Work to be completed.
Determine how many lines in the records below contain "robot", then state that number alone.

************

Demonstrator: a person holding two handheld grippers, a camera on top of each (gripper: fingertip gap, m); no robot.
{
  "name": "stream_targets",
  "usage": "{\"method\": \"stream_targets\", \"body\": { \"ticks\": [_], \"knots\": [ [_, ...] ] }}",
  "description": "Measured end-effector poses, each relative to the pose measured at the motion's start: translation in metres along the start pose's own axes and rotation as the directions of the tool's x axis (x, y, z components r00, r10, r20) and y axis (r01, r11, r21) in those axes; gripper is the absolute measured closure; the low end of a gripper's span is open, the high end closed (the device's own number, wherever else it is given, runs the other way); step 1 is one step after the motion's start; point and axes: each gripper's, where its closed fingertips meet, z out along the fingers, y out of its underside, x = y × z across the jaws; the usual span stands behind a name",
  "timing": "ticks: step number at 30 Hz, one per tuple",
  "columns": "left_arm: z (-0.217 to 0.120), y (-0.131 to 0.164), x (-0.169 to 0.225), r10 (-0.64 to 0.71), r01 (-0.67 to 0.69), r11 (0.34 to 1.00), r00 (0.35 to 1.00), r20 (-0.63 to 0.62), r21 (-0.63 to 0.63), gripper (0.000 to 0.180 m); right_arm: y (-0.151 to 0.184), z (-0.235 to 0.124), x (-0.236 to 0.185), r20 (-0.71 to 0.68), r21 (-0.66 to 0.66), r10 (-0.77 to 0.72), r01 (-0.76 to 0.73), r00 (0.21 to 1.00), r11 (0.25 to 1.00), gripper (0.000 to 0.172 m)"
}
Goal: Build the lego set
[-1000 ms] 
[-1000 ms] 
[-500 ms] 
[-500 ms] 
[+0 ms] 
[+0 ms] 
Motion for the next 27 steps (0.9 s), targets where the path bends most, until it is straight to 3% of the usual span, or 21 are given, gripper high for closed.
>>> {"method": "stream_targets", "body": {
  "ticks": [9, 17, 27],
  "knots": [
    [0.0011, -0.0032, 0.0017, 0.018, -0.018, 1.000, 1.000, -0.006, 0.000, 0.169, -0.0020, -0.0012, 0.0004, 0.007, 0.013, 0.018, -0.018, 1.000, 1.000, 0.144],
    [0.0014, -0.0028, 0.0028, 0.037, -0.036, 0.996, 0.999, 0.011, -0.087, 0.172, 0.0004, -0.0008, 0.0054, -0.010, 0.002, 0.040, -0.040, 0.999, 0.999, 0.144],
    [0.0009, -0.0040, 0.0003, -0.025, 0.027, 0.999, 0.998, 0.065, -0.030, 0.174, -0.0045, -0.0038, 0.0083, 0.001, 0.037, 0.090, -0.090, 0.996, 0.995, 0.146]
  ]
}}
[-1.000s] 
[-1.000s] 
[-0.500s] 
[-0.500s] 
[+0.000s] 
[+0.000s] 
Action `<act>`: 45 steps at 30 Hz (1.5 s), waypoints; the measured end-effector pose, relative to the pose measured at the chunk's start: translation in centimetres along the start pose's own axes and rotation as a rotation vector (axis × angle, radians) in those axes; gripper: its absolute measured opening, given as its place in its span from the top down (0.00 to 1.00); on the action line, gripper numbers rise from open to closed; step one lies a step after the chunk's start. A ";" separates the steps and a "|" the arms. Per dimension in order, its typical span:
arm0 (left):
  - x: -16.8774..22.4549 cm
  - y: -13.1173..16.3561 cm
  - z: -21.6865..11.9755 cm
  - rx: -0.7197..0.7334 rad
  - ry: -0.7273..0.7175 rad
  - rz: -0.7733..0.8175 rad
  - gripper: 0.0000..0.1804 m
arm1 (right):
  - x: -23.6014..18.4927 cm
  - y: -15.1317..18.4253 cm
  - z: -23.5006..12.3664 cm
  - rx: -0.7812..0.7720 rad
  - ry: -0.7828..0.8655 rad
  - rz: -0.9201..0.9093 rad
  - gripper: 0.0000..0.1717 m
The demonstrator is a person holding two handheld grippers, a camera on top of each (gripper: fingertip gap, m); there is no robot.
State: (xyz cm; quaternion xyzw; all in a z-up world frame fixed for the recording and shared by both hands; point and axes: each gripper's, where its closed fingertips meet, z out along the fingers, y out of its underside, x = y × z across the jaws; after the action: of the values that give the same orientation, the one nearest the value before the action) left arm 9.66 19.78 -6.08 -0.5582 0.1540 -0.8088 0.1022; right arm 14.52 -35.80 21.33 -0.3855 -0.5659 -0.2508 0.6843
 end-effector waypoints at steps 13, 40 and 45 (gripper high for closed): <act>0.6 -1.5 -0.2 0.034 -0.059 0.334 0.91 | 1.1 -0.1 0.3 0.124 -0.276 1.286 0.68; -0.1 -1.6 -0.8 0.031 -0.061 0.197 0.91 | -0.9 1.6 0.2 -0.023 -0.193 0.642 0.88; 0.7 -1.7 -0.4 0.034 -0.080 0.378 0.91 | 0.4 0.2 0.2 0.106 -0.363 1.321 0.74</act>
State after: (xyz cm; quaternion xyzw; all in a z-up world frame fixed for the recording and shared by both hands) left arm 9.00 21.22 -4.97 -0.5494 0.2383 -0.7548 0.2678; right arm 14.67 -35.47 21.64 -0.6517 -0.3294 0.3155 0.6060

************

Reply.
2